**Your goal**.
Each line holding the string "assessment" is to be copied from the data.
*** Opening Data for analysis ***
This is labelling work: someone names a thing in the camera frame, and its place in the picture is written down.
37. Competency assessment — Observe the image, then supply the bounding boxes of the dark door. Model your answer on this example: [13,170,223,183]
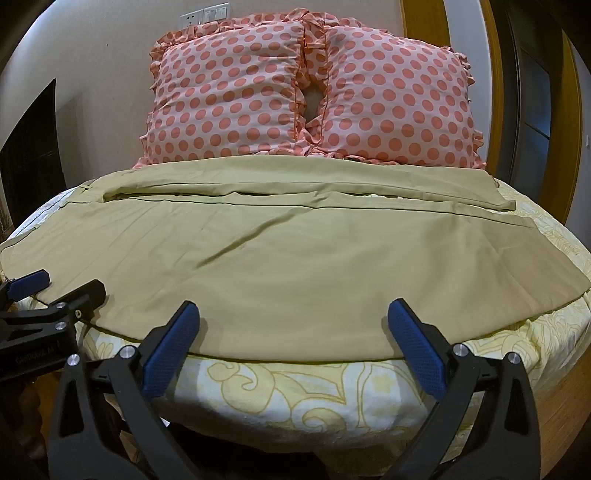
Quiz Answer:
[501,0,578,217]

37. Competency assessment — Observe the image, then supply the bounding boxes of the pink polka dot pillow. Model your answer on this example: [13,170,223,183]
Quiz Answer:
[302,21,489,171]
[131,8,320,169]

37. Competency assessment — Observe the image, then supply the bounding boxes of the olive green blanket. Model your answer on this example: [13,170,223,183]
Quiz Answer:
[0,156,591,361]

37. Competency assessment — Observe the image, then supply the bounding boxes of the wooden door frame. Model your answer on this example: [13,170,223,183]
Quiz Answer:
[399,0,584,222]

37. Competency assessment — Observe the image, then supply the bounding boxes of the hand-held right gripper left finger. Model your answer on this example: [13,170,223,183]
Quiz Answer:
[48,301,202,480]

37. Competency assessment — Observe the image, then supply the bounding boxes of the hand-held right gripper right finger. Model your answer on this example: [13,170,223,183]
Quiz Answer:
[387,298,542,480]

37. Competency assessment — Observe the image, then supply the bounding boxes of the dark wooden cabinet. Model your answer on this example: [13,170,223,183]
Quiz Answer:
[0,78,66,219]

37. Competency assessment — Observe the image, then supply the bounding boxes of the bed with yellow patterned sheet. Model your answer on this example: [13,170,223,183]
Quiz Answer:
[0,178,591,450]

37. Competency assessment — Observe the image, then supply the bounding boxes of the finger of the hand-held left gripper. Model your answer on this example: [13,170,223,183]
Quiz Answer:
[0,278,107,343]
[0,270,51,306]

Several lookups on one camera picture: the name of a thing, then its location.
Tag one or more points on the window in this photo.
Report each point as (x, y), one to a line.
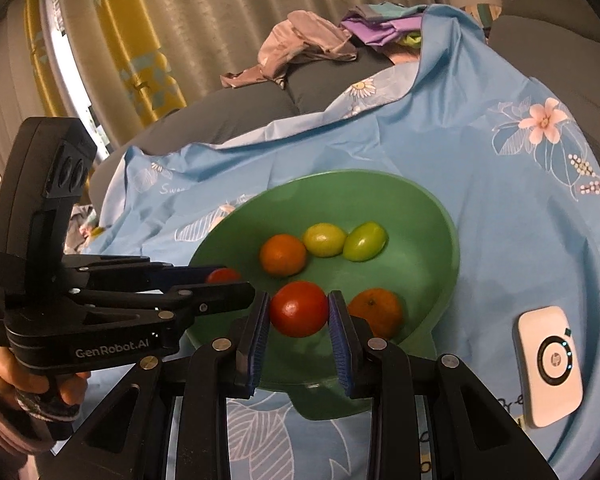
(65, 75)

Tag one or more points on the yellow patterned curtain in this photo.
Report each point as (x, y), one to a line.
(34, 35)
(130, 45)

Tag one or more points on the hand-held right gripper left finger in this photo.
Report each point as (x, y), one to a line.
(260, 332)

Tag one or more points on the small orange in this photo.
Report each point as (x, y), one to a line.
(282, 255)

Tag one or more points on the red cherry tomato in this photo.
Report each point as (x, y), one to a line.
(299, 308)
(223, 275)

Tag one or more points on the green bowl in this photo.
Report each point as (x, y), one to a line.
(330, 200)

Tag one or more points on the pink-brown garment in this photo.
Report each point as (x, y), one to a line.
(300, 40)

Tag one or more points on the person's left forearm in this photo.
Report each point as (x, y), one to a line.
(0, 440)

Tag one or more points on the person's left hand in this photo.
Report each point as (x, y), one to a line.
(15, 370)

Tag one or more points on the white rounded device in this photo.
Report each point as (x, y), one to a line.
(535, 395)

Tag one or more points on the grey sofa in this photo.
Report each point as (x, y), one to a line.
(340, 85)

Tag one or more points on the large orange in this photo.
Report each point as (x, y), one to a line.
(377, 312)

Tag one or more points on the blue floral cloth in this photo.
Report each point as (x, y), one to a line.
(480, 210)

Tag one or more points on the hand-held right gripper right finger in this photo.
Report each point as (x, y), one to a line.
(337, 335)

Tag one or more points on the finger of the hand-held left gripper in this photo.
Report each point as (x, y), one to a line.
(215, 297)
(185, 272)

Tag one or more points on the purple garment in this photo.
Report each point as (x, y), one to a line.
(375, 27)

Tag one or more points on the yellow-green jujube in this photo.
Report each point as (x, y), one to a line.
(324, 239)

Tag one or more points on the green jujube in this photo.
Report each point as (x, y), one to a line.
(364, 241)

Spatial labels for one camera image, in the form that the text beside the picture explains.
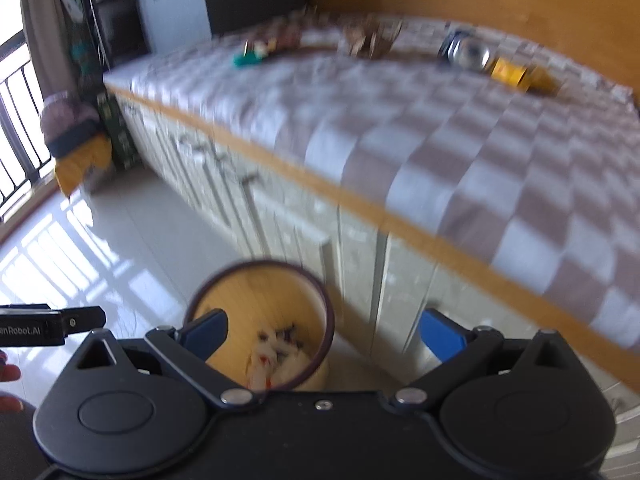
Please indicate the green box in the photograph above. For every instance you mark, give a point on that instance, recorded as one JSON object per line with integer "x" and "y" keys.
{"x": 120, "y": 132}

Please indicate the wooden trash bin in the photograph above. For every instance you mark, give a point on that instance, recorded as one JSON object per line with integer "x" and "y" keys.
{"x": 260, "y": 300}

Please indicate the yellow packet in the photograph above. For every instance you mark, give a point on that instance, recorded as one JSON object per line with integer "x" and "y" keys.
{"x": 520, "y": 76}

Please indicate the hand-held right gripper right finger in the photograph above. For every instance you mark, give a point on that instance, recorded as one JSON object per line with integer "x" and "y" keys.
{"x": 442, "y": 336}

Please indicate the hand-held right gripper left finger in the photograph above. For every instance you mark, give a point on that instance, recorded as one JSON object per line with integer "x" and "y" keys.
{"x": 205, "y": 334}

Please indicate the white bag green print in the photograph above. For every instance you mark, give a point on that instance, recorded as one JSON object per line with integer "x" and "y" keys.
{"x": 72, "y": 0}

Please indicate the grey storage box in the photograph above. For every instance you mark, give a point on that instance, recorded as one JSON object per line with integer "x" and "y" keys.
{"x": 170, "y": 5}

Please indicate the teal round lid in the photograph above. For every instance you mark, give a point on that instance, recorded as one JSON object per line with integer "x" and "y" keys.
{"x": 247, "y": 60}

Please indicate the crumpled brown cardboard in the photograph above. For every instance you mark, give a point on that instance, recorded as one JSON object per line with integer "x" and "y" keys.
{"x": 370, "y": 37}

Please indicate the beige curtain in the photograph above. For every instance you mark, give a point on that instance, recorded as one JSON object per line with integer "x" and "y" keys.
{"x": 42, "y": 30}

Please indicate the green bottle pack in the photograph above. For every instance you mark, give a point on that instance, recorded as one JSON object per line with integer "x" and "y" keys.
{"x": 85, "y": 57}

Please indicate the small red packet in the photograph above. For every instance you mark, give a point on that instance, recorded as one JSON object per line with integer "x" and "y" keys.
{"x": 272, "y": 42}

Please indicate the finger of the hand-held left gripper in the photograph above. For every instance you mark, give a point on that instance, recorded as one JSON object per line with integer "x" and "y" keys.
{"x": 85, "y": 319}

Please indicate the yellow cloth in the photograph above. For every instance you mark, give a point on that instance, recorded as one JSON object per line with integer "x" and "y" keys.
{"x": 80, "y": 162}

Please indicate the checkered blanket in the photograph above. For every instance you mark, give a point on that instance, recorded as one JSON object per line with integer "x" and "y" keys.
{"x": 400, "y": 150}

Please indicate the blue crushed soda can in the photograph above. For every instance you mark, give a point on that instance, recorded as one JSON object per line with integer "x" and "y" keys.
{"x": 467, "y": 52}

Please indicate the person's left hand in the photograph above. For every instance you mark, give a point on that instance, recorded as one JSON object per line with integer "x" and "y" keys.
{"x": 9, "y": 374}

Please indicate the black window railing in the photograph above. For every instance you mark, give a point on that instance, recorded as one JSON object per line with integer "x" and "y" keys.
{"x": 20, "y": 125}

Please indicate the pink plush bundle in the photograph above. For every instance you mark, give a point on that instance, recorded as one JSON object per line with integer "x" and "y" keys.
{"x": 65, "y": 112}

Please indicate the dark blue bag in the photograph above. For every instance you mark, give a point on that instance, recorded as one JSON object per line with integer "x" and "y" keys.
{"x": 75, "y": 139}

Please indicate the black drawer tower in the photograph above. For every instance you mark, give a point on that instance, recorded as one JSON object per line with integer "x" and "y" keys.
{"x": 115, "y": 15}

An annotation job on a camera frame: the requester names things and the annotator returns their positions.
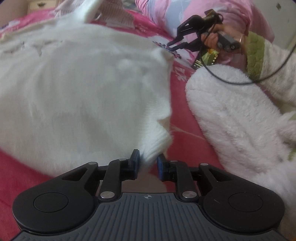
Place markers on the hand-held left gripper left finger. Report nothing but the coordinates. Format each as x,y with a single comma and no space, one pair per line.
134,163

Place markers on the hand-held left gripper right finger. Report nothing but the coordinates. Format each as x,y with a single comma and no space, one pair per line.
161,168

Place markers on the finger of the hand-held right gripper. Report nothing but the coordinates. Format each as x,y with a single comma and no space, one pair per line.
189,42
187,25

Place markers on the cream fleece garment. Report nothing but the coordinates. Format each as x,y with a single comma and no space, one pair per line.
81,92

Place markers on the person's right forearm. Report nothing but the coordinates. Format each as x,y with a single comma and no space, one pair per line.
272,60

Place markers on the person's right hand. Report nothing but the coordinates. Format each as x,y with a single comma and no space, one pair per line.
212,40

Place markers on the pink floral quilt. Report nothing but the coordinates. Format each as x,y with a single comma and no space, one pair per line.
185,11

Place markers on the pink floral blanket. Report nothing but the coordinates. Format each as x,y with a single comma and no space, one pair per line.
180,104

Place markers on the checked knit cardigan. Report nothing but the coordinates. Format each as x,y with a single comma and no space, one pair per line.
115,19

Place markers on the cream nightstand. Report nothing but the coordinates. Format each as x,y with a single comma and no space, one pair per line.
40,4

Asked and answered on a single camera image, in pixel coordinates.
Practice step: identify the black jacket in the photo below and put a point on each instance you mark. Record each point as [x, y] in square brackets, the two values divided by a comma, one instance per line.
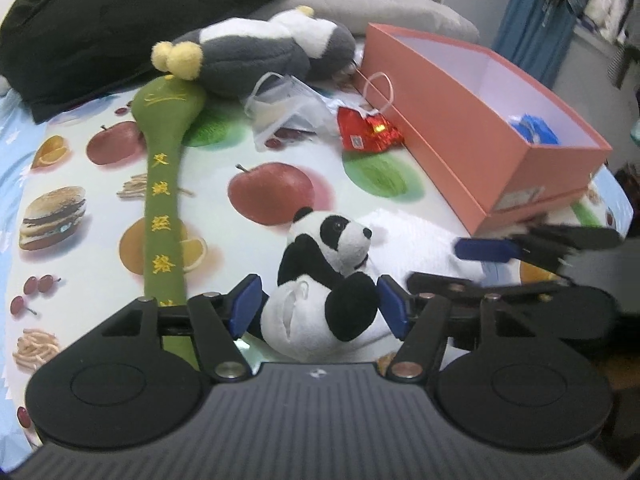
[125, 20]

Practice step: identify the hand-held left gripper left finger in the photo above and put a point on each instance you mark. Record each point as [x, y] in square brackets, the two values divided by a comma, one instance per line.
[245, 305]

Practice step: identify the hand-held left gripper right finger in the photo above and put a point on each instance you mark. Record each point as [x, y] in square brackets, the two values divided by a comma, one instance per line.
[392, 307]

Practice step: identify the red foil candy wrapper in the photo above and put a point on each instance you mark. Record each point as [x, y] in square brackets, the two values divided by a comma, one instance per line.
[367, 130]

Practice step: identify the green plush massage hammer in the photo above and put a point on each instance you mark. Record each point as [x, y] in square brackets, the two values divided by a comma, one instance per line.
[160, 200]

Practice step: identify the blue curtain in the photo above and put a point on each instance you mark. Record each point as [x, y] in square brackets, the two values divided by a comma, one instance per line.
[530, 25]

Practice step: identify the grey white penguin plush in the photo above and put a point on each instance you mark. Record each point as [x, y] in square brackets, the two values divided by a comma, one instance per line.
[250, 50]

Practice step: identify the blue plastic bag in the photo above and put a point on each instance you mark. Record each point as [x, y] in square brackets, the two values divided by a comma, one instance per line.
[535, 130]

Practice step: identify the pink cardboard box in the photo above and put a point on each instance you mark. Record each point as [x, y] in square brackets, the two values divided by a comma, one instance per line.
[450, 135]

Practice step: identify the panda plush toy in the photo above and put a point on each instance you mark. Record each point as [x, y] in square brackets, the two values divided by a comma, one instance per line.
[300, 320]

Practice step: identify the light blue bed sheet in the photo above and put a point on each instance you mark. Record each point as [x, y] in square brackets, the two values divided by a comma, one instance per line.
[12, 160]

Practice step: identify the grey pillow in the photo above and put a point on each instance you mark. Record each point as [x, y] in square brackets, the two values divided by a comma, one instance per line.
[380, 5]

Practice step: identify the white cloth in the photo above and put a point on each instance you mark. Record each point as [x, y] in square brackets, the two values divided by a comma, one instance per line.
[425, 245]

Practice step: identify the fruit printed mat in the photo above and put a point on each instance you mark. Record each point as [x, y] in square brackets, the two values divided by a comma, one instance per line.
[210, 220]

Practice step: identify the hanging light garment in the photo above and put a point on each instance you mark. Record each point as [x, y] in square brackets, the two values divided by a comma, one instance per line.
[610, 5]

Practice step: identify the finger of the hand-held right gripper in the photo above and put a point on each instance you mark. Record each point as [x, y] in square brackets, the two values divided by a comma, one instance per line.
[480, 250]
[440, 282]

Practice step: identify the clear plastic bag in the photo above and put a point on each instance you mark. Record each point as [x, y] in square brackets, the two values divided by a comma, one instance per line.
[290, 110]

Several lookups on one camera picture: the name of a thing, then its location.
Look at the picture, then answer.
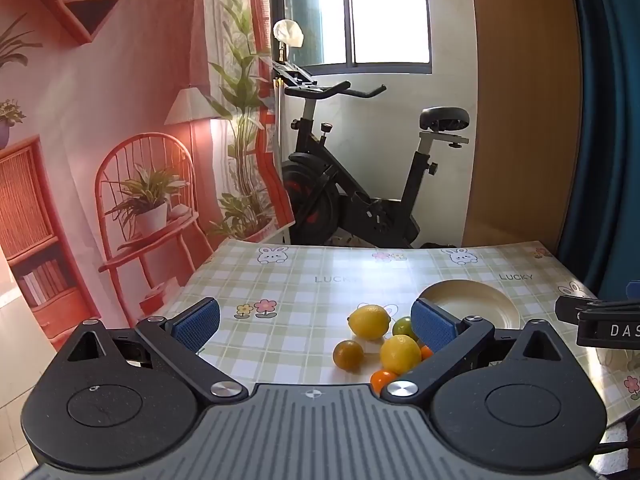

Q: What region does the mottled dark orange tangerine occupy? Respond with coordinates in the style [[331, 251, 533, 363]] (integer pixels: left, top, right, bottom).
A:
[[333, 340, 365, 372]]

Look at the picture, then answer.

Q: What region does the beige round plate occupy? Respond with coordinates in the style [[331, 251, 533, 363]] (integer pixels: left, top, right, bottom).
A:
[[417, 280, 522, 333]]

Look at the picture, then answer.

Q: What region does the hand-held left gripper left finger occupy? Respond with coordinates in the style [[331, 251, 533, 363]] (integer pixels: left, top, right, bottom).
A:
[[67, 297, 249, 405]]

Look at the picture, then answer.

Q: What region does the black exercise bike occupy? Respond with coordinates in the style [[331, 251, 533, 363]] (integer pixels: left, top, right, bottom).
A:
[[280, 81, 471, 250]]

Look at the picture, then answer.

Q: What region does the yellow lemon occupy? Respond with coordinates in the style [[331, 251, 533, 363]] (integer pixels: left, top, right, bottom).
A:
[[380, 334, 422, 375], [348, 305, 392, 339]]

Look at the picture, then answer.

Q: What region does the window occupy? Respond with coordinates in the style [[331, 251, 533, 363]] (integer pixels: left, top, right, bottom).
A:
[[270, 0, 433, 75]]

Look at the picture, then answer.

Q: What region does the white cloth bundle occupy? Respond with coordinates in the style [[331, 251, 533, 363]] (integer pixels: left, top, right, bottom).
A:
[[272, 19, 305, 48]]

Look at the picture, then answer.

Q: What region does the black device holder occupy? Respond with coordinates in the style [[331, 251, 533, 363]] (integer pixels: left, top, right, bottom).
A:
[[271, 60, 326, 98]]

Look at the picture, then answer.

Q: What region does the green checkered rabbit tablecloth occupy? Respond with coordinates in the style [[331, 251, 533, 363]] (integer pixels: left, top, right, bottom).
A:
[[167, 239, 640, 431]]

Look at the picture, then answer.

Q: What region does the dark blue curtain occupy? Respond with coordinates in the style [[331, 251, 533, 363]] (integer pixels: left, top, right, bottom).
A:
[[557, 0, 640, 301]]

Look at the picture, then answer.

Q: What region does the wooden panel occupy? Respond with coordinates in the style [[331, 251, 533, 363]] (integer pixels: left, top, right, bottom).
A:
[[460, 0, 586, 251]]

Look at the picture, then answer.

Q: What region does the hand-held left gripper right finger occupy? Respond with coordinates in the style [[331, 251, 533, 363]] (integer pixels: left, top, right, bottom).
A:
[[382, 298, 563, 405]]

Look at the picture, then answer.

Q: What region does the printed room scene wall tapestry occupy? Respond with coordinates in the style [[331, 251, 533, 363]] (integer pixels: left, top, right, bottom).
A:
[[0, 0, 296, 356]]

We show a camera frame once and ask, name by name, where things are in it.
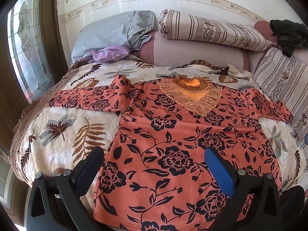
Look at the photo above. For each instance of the striped flat cushion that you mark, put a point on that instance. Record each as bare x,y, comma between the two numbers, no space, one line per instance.
281,77

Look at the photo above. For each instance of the orange floral shirt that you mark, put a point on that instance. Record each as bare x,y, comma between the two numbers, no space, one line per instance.
168,137

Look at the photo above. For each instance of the striped bolster pillow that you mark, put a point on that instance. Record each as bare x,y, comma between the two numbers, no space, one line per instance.
216,31

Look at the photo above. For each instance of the dark green cloth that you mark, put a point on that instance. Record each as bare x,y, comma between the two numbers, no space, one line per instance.
288,33

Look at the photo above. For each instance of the purple floral cloth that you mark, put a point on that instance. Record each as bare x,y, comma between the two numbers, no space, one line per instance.
110,53

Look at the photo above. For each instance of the grey pillow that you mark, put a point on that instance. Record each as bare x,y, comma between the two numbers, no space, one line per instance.
108,31

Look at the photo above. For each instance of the stained glass window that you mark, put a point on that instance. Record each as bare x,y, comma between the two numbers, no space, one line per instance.
26,41

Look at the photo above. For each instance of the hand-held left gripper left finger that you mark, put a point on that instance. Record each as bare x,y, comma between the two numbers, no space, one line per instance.
92,160

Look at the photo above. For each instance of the pink sofa backrest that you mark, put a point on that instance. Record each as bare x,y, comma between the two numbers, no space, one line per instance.
192,50

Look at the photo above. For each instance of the cream leaf-print blanket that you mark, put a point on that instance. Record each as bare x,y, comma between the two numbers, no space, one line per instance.
60,115

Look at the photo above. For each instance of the brown wooden door frame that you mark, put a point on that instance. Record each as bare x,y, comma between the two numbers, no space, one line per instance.
50,28

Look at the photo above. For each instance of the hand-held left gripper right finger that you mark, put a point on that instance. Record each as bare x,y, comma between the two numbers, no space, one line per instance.
219,170
*** Closing Data for analysis ***
**Answer below**.
37. Competency assessment — Observe the image, then supply the bounding boxes of the dark door. Model your answer on this example: [13,170,223,183]
37. Competency assessment — Observe the image, then supply the bounding boxes of the pink polka dot pillow. Model your answer on this example: [13,170,223,183]
37. Competency assessment — Observe the image, then supply the bounding boxes of the olive green blanket. Model your answer on this example: [13,170,223,183]
37. Competency assessment — Observe the image, then supply the bounding boxes of the wooden door frame. Model your answer on this example: [13,170,223,183]
37. Competency assessment — Observe the image, then supply the bounding boxes of the hand-held right gripper left finger. Model your answer on this example: [13,170,223,183]
37. Competency assessment — Observe the image, then supply the bounding boxes of the hand-held right gripper right finger. Model your answer on this example: [13,170,223,183]
37. Competency assessment — Observe the image, then supply the bounding boxes of the dark wooden cabinet. Model your answer on this example: [13,170,223,183]
37. Competency assessment — Observe the image, then supply the bounding boxes of the bed with yellow patterned sheet. Model your answer on this example: [13,170,223,183]
37. Competency assessment — Observe the image, then supply the bounding boxes of the finger of the hand-held left gripper. Model your answer on this example: [13,170,223,183]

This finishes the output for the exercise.